╭─ INPUT MATERIAL
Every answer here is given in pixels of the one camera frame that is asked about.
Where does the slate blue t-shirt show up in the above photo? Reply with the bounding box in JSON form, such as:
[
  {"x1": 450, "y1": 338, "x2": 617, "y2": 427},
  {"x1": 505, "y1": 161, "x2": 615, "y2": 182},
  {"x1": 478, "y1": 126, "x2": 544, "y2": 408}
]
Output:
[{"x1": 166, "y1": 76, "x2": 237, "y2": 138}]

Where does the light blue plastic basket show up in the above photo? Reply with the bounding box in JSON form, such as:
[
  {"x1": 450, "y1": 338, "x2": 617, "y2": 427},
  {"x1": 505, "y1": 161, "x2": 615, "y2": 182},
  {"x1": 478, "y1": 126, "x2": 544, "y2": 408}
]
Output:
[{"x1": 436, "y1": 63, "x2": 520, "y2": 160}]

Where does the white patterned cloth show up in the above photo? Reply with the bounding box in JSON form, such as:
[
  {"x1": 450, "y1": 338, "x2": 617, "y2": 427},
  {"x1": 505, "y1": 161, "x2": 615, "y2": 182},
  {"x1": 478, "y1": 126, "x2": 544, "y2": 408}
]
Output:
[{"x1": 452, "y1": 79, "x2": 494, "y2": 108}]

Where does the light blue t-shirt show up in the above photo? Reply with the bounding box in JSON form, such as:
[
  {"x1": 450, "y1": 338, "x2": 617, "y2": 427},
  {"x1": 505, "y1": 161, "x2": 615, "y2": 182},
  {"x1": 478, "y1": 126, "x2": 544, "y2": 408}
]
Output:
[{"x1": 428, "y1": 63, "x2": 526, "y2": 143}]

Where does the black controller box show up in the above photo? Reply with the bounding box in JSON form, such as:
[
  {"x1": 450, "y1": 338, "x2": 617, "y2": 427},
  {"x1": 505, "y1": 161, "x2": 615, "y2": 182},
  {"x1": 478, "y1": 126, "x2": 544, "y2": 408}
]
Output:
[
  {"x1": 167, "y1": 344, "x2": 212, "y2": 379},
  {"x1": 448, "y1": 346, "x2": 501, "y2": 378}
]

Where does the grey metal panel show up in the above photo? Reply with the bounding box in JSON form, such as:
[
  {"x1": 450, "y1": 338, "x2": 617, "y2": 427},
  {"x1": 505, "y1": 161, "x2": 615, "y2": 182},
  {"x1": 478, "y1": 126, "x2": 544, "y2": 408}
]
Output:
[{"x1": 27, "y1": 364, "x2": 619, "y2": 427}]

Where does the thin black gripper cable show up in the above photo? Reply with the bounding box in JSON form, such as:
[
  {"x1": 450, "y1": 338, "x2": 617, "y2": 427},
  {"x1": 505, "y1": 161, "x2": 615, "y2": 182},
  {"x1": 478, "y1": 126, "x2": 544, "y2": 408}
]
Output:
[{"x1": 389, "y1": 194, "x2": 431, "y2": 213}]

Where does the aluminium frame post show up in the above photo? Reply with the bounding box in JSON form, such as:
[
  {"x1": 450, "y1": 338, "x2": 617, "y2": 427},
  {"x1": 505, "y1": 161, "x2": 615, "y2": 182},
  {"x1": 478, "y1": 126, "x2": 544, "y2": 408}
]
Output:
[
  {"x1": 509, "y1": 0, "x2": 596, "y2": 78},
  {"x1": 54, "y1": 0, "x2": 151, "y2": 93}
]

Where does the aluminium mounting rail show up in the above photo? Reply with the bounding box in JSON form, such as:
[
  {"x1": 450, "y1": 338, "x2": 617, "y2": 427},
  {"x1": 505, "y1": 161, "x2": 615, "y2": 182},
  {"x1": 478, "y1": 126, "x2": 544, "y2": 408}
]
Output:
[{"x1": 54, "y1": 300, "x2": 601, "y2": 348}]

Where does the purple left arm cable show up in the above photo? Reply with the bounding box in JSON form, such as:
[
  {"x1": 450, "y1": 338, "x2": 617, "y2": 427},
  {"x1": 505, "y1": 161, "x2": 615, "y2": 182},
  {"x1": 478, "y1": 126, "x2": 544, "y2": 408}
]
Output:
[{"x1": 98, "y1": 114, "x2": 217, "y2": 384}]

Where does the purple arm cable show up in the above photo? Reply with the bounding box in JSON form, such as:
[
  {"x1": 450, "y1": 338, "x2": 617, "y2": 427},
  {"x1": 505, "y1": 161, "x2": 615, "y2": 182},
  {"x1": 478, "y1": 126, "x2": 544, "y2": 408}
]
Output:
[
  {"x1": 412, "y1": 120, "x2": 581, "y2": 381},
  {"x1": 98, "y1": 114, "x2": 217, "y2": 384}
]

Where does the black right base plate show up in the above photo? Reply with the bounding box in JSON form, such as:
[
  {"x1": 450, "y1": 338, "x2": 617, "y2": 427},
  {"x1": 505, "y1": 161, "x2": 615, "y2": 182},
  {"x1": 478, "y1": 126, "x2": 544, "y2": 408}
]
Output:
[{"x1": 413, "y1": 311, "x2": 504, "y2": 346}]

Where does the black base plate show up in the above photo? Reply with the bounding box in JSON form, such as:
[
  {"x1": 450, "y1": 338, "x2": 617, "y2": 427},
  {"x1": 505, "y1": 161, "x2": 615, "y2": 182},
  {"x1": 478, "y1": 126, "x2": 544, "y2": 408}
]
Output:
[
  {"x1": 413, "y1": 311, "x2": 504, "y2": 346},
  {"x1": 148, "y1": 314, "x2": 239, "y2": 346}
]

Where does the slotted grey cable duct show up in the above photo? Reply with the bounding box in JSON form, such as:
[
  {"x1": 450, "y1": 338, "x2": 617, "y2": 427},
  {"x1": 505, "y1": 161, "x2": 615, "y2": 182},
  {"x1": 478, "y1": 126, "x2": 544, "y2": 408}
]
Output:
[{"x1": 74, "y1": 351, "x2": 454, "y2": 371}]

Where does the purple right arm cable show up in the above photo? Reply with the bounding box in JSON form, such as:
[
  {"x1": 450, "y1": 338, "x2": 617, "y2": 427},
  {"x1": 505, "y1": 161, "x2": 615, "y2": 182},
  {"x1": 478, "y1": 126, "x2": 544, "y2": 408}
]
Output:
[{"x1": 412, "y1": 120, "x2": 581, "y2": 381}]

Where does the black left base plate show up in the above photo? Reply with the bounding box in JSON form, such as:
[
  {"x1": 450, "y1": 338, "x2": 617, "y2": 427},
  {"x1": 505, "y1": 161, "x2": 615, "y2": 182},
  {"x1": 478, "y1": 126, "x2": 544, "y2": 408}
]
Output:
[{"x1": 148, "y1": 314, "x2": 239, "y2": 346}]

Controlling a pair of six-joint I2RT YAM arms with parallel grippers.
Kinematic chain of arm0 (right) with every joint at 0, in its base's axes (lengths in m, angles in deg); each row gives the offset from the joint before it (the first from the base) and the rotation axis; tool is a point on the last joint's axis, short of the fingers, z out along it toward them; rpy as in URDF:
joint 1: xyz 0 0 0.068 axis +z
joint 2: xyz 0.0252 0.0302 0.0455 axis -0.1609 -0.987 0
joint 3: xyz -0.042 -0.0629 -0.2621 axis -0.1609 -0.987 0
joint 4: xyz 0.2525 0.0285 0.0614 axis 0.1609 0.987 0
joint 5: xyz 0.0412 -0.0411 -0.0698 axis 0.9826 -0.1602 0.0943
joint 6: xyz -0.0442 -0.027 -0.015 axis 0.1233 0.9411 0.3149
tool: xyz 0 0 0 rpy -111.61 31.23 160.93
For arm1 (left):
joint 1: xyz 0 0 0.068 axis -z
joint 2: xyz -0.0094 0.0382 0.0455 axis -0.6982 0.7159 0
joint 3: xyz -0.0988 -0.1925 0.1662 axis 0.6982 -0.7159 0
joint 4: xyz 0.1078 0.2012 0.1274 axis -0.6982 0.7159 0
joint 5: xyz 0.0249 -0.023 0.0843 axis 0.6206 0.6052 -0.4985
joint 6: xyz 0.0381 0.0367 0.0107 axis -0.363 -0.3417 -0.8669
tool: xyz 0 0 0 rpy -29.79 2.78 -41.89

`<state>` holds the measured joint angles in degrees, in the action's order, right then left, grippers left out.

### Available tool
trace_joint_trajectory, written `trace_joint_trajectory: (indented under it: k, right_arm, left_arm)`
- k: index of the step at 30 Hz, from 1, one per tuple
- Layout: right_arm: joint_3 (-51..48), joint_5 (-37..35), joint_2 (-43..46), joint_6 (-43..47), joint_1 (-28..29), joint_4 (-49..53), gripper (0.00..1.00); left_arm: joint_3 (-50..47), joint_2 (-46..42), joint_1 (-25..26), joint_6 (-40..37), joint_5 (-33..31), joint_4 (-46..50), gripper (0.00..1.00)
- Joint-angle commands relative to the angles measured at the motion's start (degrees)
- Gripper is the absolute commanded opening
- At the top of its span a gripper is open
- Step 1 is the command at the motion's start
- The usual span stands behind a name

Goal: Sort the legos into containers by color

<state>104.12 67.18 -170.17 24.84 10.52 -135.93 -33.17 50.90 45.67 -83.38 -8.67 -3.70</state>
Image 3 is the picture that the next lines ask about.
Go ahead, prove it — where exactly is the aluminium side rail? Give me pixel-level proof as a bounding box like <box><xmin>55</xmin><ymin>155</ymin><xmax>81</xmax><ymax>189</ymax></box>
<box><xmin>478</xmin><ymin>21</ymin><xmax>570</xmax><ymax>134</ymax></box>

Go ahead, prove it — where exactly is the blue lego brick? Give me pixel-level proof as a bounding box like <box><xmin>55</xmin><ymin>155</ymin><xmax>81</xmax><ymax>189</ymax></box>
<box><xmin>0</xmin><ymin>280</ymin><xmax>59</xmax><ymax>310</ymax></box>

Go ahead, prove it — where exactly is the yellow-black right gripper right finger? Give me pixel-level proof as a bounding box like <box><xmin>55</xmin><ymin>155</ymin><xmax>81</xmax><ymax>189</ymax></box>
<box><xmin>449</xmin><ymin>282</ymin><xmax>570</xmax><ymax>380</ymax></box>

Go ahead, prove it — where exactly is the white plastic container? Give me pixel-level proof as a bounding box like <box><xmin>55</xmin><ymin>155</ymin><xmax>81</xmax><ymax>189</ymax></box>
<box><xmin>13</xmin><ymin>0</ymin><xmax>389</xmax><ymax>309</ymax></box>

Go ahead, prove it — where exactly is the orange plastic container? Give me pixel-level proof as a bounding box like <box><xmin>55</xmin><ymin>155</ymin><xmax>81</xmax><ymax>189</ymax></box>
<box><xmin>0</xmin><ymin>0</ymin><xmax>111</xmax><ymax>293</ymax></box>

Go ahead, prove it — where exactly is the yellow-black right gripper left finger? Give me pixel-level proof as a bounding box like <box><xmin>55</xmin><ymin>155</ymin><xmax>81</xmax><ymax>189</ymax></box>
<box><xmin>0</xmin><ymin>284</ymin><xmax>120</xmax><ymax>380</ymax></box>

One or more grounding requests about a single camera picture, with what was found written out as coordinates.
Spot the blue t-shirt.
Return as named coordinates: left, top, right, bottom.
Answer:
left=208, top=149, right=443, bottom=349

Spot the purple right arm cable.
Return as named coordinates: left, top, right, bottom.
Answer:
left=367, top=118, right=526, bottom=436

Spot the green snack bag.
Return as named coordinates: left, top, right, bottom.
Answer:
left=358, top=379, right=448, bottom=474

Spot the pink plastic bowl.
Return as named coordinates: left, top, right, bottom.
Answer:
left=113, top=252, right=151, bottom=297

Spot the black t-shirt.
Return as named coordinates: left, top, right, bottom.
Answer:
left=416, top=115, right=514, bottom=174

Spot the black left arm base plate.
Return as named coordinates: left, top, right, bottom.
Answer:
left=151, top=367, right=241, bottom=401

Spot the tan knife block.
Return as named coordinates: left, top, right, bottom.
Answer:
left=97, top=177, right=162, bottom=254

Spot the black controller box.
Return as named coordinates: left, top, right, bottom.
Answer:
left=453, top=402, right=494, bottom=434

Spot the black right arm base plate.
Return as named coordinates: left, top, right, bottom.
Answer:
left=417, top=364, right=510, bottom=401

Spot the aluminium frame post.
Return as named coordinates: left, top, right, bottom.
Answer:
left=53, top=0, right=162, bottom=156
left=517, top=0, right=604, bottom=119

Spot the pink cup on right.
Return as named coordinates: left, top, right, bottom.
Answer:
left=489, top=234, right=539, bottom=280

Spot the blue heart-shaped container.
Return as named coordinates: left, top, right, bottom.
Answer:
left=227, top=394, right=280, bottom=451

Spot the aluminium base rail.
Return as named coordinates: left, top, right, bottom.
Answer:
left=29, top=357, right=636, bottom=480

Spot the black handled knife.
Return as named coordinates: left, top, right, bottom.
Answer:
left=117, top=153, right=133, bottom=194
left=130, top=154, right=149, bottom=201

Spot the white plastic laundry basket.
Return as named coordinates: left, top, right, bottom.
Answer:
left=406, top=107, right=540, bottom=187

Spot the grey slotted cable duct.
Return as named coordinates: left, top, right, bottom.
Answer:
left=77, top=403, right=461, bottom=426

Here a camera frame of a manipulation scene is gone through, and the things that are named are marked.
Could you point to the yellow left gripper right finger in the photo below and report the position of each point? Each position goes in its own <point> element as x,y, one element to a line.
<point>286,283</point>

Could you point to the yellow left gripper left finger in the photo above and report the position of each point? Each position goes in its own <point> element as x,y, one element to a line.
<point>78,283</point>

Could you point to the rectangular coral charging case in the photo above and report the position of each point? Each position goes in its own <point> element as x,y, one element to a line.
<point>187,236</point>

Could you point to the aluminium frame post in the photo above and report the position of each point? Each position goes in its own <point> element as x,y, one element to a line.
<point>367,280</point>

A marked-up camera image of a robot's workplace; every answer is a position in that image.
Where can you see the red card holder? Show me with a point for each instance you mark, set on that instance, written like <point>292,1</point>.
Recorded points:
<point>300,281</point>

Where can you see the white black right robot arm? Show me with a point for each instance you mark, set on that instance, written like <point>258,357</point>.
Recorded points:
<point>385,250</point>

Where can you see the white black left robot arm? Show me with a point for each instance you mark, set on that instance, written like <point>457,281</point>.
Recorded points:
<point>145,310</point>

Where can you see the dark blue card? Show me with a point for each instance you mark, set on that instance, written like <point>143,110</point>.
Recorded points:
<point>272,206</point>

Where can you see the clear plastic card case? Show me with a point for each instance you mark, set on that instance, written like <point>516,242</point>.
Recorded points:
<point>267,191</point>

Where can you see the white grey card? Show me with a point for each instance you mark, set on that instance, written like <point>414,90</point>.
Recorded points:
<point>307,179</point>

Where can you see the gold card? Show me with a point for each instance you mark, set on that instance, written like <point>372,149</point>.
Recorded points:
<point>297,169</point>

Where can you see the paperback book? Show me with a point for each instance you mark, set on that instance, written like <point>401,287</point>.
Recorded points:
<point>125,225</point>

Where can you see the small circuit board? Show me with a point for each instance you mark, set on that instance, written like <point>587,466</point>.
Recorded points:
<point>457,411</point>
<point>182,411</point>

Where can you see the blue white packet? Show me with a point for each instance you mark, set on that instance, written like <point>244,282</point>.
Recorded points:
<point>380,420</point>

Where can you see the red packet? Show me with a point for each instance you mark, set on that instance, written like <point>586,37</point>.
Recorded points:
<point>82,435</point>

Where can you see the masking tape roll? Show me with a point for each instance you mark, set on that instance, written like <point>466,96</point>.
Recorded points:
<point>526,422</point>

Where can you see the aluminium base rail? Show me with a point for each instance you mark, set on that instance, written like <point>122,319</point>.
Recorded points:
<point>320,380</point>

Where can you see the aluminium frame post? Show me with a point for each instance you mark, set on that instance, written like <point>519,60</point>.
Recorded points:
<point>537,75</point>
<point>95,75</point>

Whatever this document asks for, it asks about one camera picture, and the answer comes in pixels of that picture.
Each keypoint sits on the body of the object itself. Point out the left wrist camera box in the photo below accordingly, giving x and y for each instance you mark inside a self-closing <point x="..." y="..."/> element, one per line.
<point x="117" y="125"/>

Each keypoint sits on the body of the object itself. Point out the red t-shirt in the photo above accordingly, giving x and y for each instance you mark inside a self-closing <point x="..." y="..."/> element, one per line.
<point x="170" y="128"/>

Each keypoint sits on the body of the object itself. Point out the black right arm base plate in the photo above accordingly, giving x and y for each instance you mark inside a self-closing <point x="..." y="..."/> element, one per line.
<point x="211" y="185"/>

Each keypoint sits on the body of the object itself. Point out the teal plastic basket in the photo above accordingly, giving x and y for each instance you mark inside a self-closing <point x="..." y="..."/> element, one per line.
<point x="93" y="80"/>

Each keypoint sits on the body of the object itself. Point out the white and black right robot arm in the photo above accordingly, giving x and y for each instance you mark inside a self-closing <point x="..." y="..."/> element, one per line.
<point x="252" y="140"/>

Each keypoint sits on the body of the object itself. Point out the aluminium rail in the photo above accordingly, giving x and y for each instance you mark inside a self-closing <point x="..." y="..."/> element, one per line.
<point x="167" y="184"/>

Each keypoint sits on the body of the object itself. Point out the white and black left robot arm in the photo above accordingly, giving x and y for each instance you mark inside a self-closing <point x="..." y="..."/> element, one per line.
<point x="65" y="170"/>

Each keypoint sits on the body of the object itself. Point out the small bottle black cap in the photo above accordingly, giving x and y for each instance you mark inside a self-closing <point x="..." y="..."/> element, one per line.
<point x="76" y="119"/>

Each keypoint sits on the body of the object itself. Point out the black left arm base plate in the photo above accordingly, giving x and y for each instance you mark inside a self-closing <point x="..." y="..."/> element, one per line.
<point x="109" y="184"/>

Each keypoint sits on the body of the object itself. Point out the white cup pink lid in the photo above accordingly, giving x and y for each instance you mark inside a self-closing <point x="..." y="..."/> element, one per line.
╰─
→ EXERCISE AIM: Count lines, not occurrences. State how many lines of the entries contain the word "motion", and add nothing.

→ RESPONSE AREA: 2